La muerte es una realidad que afecta a toda la humanidad y una de las preguntas más importantes que las personas se hacen es: ¿qué pasa después de la muerte? La Biblia enseña que la muerte es un estado de inconsciencia, comparable a un sueño, del cual los justos serán despertados en la resurrección cuando Cristo regrese. Jesús mismo declaró respecto a Lázaro: «Nuestro amigo Lázaro duerme; mas voy para despertarle» (Juan 11:11). Esta verdad ofrece esperanza y consuelo, pues dirige nuestra atención hacia la gloriosa promesa de la vida eterna.
La esperanza cristiana no se basa en la idea de que los muertos continúan viviendo en otro estado de existencia, sino en la certeza de la resurrección. El apóstol Pablo escribió: «Porque el Señor mismo... descenderá del cielo; y los muertos en Cristo resucitarán primero» (1 Tesalonicenses 4:16). La resurrección es el gran acontecimiento que reunirá nuevamente a las familias y pondrá fin para siempre al dolor y la separación.

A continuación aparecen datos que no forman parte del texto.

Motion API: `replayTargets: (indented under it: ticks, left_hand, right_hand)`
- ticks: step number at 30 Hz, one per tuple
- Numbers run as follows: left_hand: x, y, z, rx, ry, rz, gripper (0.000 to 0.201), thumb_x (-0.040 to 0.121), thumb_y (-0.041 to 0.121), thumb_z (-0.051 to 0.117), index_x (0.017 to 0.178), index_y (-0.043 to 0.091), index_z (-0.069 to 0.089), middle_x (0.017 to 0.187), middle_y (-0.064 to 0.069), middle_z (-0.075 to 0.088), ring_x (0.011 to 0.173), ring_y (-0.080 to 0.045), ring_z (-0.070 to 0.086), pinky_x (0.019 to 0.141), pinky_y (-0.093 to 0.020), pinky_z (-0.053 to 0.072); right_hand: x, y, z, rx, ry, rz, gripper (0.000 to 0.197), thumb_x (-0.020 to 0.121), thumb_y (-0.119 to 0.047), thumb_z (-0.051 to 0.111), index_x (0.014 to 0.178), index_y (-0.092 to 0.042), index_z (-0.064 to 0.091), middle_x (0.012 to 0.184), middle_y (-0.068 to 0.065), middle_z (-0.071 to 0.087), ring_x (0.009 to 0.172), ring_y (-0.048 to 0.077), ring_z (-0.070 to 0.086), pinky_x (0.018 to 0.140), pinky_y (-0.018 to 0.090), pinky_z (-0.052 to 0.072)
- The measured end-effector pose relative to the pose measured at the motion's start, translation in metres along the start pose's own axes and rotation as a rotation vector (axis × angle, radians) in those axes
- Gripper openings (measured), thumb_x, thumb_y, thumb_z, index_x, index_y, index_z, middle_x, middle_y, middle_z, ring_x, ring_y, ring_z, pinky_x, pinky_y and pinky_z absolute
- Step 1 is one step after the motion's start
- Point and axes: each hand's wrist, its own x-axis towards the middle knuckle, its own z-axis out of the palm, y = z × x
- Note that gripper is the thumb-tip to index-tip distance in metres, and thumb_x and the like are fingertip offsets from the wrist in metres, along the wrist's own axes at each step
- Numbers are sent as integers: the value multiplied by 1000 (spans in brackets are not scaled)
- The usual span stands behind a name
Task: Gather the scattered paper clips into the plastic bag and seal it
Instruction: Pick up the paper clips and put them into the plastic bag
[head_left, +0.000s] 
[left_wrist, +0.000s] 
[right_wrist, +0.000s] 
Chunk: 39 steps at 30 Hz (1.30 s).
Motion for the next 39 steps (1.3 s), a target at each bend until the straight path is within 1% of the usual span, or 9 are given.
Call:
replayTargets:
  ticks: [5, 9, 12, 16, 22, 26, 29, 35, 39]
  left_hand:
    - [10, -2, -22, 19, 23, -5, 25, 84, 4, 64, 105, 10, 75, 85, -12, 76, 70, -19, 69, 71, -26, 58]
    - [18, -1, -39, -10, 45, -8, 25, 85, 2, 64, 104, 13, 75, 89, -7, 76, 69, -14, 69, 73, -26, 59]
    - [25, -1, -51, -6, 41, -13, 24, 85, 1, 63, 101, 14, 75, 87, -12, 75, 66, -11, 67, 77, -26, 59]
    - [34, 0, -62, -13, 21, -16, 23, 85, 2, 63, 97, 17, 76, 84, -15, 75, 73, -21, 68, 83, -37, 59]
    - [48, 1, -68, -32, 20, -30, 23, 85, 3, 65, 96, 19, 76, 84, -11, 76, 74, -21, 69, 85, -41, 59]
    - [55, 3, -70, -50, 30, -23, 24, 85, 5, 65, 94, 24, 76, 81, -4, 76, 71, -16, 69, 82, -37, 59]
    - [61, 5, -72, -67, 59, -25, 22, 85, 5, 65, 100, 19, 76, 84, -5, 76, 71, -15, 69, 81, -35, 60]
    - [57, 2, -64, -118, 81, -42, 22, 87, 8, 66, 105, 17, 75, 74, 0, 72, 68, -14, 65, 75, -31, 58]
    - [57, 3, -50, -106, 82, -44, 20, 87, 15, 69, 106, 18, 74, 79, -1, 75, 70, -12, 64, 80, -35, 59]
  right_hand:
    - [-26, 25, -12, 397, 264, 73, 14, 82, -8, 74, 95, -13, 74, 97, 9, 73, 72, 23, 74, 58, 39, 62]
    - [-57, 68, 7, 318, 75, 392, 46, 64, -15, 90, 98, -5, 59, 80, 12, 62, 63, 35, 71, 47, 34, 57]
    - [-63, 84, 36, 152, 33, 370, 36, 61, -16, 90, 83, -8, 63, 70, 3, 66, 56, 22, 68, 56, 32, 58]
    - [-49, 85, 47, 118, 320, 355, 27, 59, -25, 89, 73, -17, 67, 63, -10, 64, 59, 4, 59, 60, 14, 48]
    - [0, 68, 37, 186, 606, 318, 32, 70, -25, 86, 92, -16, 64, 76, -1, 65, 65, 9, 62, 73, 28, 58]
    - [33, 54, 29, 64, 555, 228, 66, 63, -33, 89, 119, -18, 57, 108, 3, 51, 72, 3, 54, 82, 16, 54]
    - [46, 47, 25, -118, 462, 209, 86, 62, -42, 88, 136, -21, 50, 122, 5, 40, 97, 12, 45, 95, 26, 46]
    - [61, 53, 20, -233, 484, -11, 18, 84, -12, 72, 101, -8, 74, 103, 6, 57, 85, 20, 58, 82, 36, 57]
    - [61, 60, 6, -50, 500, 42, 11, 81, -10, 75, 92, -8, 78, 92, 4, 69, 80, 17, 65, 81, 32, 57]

Este tema también es de vital importancia porque las profecías bíblicas anuncian que en los últimos días aumentarán los engaños espirituales. El espiritismo, bajo diversas formas, busca convencer al mundo de que los muertos pueden comunicarse con los vivos. Sin embargo, la Palabra de Dios enseña claramente que «los muertos nada saben» (Eclesiastés 9:5). Conocer esta verdad protege contra las falsas manifestaciones sobrenaturales que desempeñarán un papel importante en los eventos finales.
Ellen G. White escribió: «La doctrina de la conciencia del hombre en la muerte, especialmente la creencia de que los espíritus de los muertos vuelven para servir a los vivos, ha preparado el camino para el espiritismo moderno» (El Conflicto de los Siglos). Esta advertencia continúa siendo relevante hoy, cuando las ideas espiritistas son cada vez más aceptadas en la sociedad.
Comprender el estado de los muertos no solo responde una pregunta fundamental sobre la vida y la muerte, sino que también prepara a las personas para discernir entre la verdad y el error en los acontecimientos finales. Es una verdad que conduce a la esperanza, fortalece la fe en las promesas de Dios y dirige la mirada hacia el pronto regreso de Jesucristo.